Bribery and mail-in ballot fraud tainted as many as 427 votes during the June 2018 mayoral runoff in Mission, according to an election law expert who testified Wednesday.
After analyzing the election results and reviewing evidence provided by private investigators, George J. Korbel — an election law expert hired by former Mayor Norberto “Beto” Salinas — concluded the ballots were connected to criminal activity.
“It indicates a very significant, organized effort,” Korbel said.
Korbel, an attorney and redistricting expert from San Antonio, testified Wednesday in the Mission election trial.
The case pits Beto Salinas against his successor, Mission Mayor Armando “Doc” O’caña, who won the runoff by 157 votes.
Beto Salinas challenged the results, claiming the O’caña campaign bribed voters and manipulated mail-in ballots. O’caña denied the allegations.
After weighing the arguments, state District Judge J. Bonner Dorsey must decide whether or not Mission will hold a new election.
The trial Sept. 24. Wednesday marked the seventh day of testimony.
Attorneys for Beto Salinas put Korbel on the witness stand Wednesday, where he attempted to summarize the case and provide analysis.

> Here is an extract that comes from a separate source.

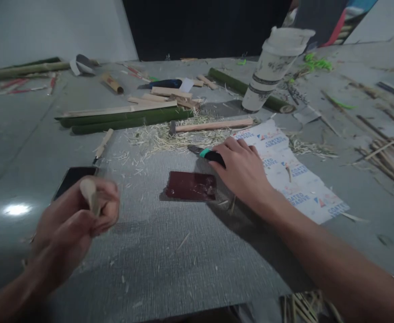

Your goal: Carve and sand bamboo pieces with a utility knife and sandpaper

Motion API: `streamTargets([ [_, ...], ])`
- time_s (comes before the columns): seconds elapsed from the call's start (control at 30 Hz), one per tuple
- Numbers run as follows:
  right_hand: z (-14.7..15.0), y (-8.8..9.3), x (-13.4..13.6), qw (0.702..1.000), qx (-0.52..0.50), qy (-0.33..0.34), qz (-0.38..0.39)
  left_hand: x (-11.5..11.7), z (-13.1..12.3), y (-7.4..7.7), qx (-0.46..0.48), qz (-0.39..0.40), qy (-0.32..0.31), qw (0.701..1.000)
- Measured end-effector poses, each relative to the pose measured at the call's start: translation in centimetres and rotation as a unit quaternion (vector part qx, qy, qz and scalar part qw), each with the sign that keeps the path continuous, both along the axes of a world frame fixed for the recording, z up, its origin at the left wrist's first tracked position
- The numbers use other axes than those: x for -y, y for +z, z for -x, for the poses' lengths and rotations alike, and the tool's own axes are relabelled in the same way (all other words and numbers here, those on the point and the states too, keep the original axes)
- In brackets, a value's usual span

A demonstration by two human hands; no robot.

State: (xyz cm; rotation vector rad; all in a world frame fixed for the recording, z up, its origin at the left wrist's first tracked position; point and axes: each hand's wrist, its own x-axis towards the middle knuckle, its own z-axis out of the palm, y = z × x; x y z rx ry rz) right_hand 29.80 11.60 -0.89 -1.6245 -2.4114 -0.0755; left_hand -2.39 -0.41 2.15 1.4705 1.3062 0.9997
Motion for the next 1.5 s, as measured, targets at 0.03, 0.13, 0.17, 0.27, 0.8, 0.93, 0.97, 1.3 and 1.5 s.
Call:
streamTargets([
  [0.03, -0.1, -0.2, -0.1, 1.0, 0.011, 0.002, 0.003, 0.1, 0.0, 0.1, -0.02, -0.019, -0.002, 1.0],
  [0.13, -0.2, -0.6, -0.4, 1.0, 0.019, 0.016, 0.017, 0.0, -0.4, 0.7, -0.065, -0.036, -0.008, 0.997],
  [0.17, -0.2, -0.7, -0.4, 0.999, 0.012, 0.021, 0.024, -0.1, -0.6, 0.9, -0.088, -0.038, -0.009, 0.995],
  [0.27, 0.1, -0.6, -0.1, 0.998, -0.032, 0.029, 0.051, -0.3, -1.2, 1.5, -0.13, -0.031, -0.012, 0.991],
  [0.8, 2.3, 2.8, 3.0, 0.968, -0.137, 0.125, 0.168, -0.4, -1.7, 1.3, 0.072, 0.198, -0.051, 0.976],
  [0.93, 1.4, 2.4, 1.9, 0.959, -0.216, 0.006, 0.183, -0.3, -1.6, 0.7, 0.089, 0.203, -0.054, 0.974],
  [0.97, 1.2, 2.3, 1.7, 0.966, -0.208, -0.025, 0.154, -0.3, -1.5, 0.6, 0.095, 0.2, -0.057, 0.973],
  [1.3, 3.7, 3.0, 5.5, 0.949, -0.184, 0.255, 0.004, 0.3, -1.3, 0.4, 0.162, 0.192, -0.095, 0.963],
  [1.5, 5.6, 3.0, 7.9, 0.922, -0.19, 0.335, 0.033, 0.9, -1.9, 1.6, 0.084, 0.151, -0.102, 0.98],
])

Korbel said he interviewed people who claimed that campaign workers manipulated mail-in ballots. After speaking with them, Korbel pored over documents from the Hidalgo County Elections Department.
The ballots linked to shady campaign workers arrived in envelopes with “folded flag” stamps, Korbel said. All the stamps had perforations on the right and left sides.

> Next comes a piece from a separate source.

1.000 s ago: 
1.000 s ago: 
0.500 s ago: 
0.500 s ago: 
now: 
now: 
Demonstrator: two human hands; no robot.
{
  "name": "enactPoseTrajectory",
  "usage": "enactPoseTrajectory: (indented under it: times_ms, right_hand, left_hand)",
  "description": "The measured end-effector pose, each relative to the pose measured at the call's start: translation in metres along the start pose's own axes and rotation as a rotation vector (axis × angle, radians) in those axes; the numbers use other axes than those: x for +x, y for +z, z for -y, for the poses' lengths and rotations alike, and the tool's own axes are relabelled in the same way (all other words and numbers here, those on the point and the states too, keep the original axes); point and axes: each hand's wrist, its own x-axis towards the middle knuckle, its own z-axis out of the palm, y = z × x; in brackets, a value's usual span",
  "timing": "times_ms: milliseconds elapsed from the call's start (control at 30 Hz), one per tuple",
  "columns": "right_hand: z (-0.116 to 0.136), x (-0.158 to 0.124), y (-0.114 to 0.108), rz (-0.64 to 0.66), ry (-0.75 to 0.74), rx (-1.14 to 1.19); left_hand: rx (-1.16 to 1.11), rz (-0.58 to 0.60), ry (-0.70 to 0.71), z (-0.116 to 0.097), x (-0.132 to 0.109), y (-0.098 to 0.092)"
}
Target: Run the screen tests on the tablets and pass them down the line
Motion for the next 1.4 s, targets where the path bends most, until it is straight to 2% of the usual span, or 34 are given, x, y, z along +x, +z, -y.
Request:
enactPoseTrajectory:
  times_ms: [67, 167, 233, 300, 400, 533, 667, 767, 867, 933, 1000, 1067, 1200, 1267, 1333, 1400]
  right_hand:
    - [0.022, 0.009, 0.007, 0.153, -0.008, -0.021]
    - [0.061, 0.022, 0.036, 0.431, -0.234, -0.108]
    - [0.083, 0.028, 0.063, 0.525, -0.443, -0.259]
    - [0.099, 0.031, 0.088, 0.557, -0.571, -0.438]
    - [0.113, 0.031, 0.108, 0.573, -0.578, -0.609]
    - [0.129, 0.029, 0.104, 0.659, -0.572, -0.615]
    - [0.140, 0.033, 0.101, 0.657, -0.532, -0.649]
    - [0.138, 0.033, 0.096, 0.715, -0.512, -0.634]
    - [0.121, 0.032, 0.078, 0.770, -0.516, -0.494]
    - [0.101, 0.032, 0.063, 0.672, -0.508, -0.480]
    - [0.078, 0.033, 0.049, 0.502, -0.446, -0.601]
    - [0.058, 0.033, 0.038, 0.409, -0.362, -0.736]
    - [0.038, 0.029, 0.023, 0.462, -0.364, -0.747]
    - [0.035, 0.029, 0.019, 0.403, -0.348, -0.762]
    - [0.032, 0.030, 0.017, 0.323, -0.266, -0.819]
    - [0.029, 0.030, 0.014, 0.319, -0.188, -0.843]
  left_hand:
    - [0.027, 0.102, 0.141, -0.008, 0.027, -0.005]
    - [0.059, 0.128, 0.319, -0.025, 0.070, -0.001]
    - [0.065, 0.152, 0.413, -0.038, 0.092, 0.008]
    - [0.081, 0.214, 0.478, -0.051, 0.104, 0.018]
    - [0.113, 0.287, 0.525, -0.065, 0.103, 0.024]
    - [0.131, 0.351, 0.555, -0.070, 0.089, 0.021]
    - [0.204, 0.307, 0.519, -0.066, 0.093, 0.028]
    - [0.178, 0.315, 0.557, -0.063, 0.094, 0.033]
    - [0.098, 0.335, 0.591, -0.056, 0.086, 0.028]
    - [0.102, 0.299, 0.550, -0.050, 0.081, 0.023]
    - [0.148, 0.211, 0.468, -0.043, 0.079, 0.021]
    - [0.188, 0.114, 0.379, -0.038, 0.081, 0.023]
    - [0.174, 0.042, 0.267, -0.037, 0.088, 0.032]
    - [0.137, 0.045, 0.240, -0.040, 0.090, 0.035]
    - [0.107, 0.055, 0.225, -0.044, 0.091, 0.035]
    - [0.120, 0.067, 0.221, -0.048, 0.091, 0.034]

Korbel said that showed the stamps came from a roll.
Cash strapped voters, including the elderly and people with disabilities, aren’t likely to buy rolls of stamps, Korbel said. Campaign workers, though, might buy rolls of stamps if they planned to mail dozens of ballots.
Korbel re-examined the Elections Department records, checking every mail-in ballot envelope for the folded flag stamps. He found 303 envelopes with identical stamps.

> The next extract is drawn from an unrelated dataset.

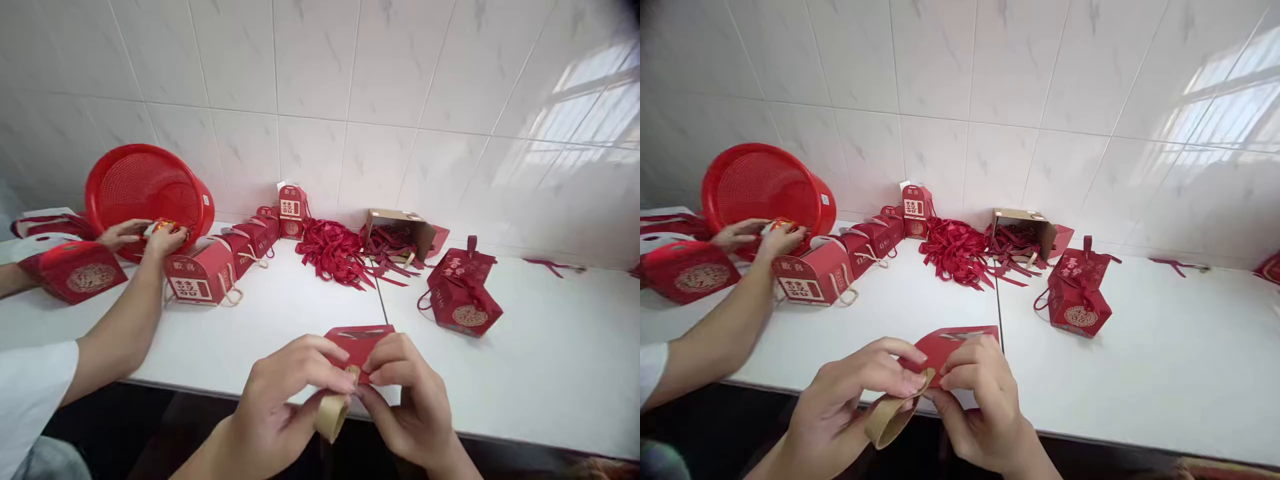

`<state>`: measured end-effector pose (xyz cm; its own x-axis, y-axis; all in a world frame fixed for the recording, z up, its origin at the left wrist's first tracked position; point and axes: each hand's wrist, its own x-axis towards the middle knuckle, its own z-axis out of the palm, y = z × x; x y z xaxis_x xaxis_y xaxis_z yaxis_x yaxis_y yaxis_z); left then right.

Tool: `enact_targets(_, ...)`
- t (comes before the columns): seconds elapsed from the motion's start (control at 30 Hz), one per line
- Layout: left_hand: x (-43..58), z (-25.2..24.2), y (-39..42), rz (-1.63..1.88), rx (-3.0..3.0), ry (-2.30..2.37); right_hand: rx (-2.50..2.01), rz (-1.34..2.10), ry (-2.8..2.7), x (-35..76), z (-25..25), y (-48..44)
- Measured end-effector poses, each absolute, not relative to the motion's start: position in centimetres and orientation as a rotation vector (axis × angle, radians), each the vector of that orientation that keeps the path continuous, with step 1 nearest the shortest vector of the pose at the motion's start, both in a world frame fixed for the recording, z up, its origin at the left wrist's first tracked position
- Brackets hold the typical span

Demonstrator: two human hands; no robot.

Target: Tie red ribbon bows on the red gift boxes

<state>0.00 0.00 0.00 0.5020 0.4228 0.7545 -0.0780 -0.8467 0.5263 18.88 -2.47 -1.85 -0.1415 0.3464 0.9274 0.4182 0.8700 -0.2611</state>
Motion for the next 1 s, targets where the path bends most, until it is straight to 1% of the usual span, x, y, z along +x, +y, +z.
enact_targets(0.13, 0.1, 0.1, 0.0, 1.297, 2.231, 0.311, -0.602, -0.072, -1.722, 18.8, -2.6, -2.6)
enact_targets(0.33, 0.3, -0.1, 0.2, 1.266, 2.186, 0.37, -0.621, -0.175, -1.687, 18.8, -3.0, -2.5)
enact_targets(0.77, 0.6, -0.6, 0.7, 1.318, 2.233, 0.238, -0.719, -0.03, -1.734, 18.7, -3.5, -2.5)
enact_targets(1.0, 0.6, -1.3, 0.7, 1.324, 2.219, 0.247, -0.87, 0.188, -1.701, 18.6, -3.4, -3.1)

Gilberto Hinojosa, an attorney who represents O’caña, strenuously objected to the stamp theory.
“If you go buy three or four stamps, what does the postman do? He gets the roll of stamps and he cuts those stamps and he gives them to you,” Hinojosa said. “So you can’t say that simply because it was these types of stamps being used, necessarily they were ‘harvested’ by the O’caña campaign.”
Korbel also testified that campaign workers linked to a mysterious white van assisted 124 voters.
Several witnesses testified last week that campaign workers roamed Mission in a white van, bribing voters to cast ballots.
Samuel James Deckard, 28, of Mission, who spent time in jail on drug and burglary charges, testified that campaign workers drove him to the polls, provided him assistance meant for illiterate or disabled voters, and paid him $20.
Providing him with assistance allowed the campaign workers to verify how Deckard voted, Korbel said.
“This is the old Chicago problem. If people vote in person, you can’t tell how they voted, so you don’t know if you ought to pay them the money after they vote. But if you assist them, then you’re sitting there watching them vote,” Korbel said. “Or, in fact, as Mr. Deckard said, actually voting their vote. And then you know exactly how they voted. And you can reward them.”
Hinojosa also objected to Korbel’s conclusions about bribery.
“They’re required to disqualify 158 votes. They didn’t do that. Best case scenario, if the judge believes these convicted felons, maybe 25 at the most,” Hinojosa said “They’re way short. So the only way they can try to fill that gap is by this expert testimony that you’ve just heard — that the judge is not buying.”